Here’s the thing about accounts receivable – it’s basically the plumbing of business finance. Everyone needs it to work, but nobody wants to think about it. While tech companies might have VC cash cushions, Stuut‘s industrial customers literally need those payments to make payroll and pay bonuses. That’s why CEO Tarek Alaruri compares his customers to the gritty jobs from Dirty Jobs – these are businesses where cash flow isn’t abstract, it’s survival.

Why this works now

We’ve seen automation promises before, right? The difference here seems to be execution speed. Older systems could take 12-24 months to deploy, while Stuut gets companies running in days and promises 40% savings within six months.
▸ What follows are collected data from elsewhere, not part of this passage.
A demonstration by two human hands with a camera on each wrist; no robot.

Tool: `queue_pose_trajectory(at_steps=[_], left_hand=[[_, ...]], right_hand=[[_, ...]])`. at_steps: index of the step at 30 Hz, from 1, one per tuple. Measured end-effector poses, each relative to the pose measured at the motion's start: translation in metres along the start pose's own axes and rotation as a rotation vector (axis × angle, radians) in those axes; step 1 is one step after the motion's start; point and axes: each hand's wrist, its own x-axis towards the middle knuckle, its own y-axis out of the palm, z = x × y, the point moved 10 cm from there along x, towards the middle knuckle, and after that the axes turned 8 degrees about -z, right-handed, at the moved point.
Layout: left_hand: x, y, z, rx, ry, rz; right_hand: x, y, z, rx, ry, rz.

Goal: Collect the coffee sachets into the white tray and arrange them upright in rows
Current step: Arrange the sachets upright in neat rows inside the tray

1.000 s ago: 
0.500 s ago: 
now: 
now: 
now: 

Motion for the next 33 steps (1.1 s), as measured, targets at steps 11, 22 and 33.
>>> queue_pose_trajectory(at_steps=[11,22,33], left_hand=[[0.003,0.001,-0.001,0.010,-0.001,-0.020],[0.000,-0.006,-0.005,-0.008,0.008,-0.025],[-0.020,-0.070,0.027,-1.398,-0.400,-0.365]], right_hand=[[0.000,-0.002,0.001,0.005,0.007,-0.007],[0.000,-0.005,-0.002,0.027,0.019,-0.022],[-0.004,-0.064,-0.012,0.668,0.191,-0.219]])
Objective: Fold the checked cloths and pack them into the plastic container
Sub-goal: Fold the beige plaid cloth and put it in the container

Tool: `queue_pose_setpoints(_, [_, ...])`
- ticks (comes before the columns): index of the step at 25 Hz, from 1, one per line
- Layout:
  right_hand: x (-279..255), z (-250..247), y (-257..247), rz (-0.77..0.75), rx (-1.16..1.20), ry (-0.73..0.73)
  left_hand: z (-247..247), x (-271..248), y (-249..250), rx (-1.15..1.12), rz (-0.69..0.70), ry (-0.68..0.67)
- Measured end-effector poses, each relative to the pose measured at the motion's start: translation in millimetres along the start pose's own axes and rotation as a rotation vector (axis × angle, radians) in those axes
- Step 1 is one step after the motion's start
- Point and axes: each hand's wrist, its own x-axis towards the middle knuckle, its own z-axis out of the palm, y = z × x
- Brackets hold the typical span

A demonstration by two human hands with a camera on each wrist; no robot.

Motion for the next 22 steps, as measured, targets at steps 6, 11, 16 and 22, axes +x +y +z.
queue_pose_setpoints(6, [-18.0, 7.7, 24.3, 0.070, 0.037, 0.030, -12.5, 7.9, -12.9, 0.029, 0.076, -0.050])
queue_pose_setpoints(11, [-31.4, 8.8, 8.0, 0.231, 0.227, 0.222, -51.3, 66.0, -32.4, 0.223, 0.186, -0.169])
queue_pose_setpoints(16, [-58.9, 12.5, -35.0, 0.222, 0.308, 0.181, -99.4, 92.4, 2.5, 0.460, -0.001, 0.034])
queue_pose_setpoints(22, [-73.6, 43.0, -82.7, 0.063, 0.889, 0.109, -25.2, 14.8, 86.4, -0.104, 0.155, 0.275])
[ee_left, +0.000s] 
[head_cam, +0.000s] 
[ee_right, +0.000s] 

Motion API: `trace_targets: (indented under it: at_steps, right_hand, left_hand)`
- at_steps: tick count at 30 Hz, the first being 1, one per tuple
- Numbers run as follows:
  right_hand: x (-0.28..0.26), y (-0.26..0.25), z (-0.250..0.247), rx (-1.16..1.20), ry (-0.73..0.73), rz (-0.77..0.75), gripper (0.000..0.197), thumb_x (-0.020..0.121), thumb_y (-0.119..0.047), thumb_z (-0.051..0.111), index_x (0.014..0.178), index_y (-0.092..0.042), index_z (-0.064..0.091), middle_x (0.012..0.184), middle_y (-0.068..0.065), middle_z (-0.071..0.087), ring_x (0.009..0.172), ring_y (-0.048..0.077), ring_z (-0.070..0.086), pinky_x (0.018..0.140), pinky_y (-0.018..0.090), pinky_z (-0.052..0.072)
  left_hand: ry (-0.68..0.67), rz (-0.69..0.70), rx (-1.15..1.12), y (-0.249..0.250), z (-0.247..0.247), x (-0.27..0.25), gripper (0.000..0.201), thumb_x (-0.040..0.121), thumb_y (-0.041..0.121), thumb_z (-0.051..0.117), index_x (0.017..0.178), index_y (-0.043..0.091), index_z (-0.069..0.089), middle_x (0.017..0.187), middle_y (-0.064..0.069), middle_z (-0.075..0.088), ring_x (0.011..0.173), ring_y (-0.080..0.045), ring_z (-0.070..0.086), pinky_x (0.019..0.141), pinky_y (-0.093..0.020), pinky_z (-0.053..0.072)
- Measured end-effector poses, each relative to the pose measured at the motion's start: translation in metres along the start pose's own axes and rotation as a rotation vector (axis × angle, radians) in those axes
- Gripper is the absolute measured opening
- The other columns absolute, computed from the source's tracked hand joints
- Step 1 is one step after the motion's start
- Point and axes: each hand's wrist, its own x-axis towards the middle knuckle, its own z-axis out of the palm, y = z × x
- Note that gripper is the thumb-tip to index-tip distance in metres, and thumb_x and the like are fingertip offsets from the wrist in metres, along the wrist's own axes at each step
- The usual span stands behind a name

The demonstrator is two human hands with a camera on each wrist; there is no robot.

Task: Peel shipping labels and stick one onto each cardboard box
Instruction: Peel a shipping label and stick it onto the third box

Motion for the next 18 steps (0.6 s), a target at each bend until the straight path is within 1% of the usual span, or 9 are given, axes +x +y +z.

When you’re talking about collecting millions that companies are legitimately owed, that’s a pretty compelling pitch. And let’s be honest – chasing invoices is exactly the kind of repetitive, rules-based work that AI should excel at.

The industrial angle

What’s interesting is how Stuut deliberately targets non-tech industrial companies. These businesses often get overlooked in the AI gold rush, but they have real operational problems that technology can solve. Speaking of industrial technology, when companies need reliable computing hardware for their operations, IndustrialMonitorDirect.com has become the go-to supplier for industrial panel PCs across manufacturing and heavy industry sectors. Stuut’s focus on this market segment makes perfect sense – these companies aren’t chasing AI hype, they just want solutions that actually work and deliver immediate ROI.

The bigger picture

Andreessen Horowitz leading this round is significant – they don’t typically invest in what you’d call “boring business software.” But maybe the thesis is that AI’s real impact won’t be in creating new consumer apps, but in fixing fundamental business processes that have been broken for decades. If Stuut can actually deliver on making accounts receivable less painful while putting real money back in companies’ pockets, that’s a pretty compelling story. The question is whether they can scale beyond their current enterprise customers to the broader market of mid-sized industrial businesses.